What to do>
Show each line of the data below that has the string "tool" in it.

── Exercise input ──

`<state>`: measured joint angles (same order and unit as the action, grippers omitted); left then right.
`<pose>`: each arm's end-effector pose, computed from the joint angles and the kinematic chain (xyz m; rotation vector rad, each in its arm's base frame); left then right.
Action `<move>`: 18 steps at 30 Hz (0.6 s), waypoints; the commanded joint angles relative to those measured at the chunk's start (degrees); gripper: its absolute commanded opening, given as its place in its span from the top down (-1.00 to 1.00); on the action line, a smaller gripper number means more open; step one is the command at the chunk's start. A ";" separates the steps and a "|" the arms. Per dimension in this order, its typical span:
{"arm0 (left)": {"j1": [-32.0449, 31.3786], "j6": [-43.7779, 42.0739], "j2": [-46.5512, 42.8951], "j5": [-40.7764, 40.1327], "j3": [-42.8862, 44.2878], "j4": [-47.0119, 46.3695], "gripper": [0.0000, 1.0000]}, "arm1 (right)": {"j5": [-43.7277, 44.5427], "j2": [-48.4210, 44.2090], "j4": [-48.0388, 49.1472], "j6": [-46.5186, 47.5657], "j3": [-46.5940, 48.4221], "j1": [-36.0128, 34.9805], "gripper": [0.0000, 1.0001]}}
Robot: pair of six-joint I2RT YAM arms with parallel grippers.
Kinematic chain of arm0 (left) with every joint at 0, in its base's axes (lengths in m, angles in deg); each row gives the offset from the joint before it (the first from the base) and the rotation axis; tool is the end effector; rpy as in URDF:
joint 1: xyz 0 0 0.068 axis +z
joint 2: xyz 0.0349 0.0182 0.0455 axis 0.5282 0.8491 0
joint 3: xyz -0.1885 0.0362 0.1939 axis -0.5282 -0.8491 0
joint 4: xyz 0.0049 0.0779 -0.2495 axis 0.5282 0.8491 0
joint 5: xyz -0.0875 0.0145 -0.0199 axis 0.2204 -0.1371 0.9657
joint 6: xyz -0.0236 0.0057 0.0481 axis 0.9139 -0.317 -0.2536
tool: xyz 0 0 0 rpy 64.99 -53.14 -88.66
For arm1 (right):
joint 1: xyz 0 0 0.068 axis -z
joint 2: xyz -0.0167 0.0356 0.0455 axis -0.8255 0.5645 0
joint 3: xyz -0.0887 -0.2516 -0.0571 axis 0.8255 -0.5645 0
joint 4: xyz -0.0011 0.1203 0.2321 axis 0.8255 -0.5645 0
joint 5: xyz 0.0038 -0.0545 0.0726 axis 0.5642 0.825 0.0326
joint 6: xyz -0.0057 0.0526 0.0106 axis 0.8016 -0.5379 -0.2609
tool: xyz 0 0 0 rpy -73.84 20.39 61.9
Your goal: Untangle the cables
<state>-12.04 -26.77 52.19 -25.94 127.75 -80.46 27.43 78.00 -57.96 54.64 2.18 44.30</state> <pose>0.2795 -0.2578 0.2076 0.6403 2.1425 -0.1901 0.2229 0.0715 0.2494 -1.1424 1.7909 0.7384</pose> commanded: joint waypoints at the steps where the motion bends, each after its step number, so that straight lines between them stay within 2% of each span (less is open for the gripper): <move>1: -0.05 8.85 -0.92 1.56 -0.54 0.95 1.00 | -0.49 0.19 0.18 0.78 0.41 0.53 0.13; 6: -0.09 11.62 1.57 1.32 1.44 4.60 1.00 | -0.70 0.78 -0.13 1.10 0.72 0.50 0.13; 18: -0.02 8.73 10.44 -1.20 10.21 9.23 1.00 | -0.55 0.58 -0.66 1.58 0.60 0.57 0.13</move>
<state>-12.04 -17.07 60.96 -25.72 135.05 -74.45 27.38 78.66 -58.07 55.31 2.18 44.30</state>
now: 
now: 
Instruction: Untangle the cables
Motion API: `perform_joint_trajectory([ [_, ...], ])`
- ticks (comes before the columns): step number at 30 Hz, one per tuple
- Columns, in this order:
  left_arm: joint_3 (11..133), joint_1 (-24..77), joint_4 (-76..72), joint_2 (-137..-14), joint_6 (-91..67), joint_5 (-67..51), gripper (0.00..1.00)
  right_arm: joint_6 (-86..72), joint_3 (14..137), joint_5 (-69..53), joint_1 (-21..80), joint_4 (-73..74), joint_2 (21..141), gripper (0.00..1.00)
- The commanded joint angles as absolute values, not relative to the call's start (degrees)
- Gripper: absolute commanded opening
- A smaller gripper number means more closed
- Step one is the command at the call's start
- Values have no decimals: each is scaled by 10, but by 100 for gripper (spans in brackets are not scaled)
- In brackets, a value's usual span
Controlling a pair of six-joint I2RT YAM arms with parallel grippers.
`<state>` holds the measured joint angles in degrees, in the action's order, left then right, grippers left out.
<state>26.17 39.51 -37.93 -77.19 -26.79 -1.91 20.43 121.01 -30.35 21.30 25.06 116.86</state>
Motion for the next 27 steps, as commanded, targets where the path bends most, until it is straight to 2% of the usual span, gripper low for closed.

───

Completed task>
Kinematic chain of arm0 (left) with every joint at 0, in its base's axes (lengths in m, angles in deg); each row gives the offset from the joint before it (the first from the base) and the rotation axis; tool is the end effector; rpy as in URDF:
tool: xyz 0 0 0 rpy 64.99 -53.14 -88.66
tool: xyz 0 0 0 rpy -73.84 20.39 61.9

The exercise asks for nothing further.